[Data extract]

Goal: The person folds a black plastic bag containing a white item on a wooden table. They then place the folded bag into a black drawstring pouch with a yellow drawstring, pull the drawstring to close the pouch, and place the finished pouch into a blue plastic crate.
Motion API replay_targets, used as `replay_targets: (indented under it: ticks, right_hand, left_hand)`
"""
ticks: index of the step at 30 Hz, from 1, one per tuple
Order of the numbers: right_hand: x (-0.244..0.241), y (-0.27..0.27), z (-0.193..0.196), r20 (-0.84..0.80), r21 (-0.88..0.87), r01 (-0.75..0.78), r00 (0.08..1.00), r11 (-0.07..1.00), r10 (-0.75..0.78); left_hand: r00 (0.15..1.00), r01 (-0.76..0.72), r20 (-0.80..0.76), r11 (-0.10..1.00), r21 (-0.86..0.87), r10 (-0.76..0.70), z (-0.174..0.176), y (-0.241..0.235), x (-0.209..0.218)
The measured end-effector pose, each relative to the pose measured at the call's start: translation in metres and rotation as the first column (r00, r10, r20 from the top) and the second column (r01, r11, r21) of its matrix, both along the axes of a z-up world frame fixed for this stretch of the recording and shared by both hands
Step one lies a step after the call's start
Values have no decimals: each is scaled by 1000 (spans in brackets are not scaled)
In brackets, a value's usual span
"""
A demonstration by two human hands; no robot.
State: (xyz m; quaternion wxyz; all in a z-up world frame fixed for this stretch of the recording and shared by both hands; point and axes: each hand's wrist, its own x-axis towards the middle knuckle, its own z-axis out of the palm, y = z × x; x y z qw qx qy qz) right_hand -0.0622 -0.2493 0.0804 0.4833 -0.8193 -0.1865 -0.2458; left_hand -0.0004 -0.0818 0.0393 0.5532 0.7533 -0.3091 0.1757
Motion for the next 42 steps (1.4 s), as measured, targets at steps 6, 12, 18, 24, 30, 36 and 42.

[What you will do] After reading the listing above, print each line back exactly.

[Reply]
Goal: The person folds a black plastic bag containing a white item on a wooden table. They then place the folded bag into a black drawstring pouch with a yellow drawstring, pull the drawstring to close the pouch, and place the finished pouch into a blue plastic crate.
Motion API replay_targets, used as `replay_targets: (indented under it: ticks, right_hand, left_hand)`
"""
ticks: index of the step at 30 Hz, from 1, one per tuple
Order of the numbers: right_hand: x (-0.244..0.241), y (-0.27..0.27), z (-0.193..0.196), r20 (-0.84..0.80), r21 (-0.88..0.87), r01 (-0.75..0.78), r00 (0.08..1.00), r11 (-0.07..1.00), r10 (-0.75..0.78); left_hand: r00 (0.15..1.00), r01 (-0.76..0.72), r20 (-0.80..0.76), r11 (-0.10..1.00), r21 (-0.86..0.87), r10 (-0.76..0.70), z (-0.174..0.176), y (-0.241..0.235), x (-0.209..0.218)
The measured end-effector pose, each relative to the pose measured at the call's start: translation in metres and rotation as the first column (r00, r10, r20 from the top) and the second column (r01, r11, r21) of its matrix, both along the axes of a z-up world frame fixed for this stretch of the recording and shared by both hands
Step one lies a step after the call's start
Values have no decimals: each is scaled by 1000 (spans in brackets are not scaled)
In brackets, a value's usual span
"""
A demonstration by two human hands; no robot.
State: (xyz m; quaternion wxyz; all in a z-up world frame fixed for this stretch of the recording and shared by both hands; point and axes: each hand's wrist, its own x-axis towards the middle knuckle, its own z-axis out of the palm, y = z × x; x y z qw qx qy qz) right_hand -0.0622 -0.2493 0.0804 0.4833 -0.8193 -0.1865 -0.2458; left_hand -0.0004 -0.0818 0.0393 0.5532 0.7533 -0.3091 0.1757
Motion for the next 42 steps (1.4 s), as measured, targets at steps 6, 12, 18, 24, 30, 36 and 42.

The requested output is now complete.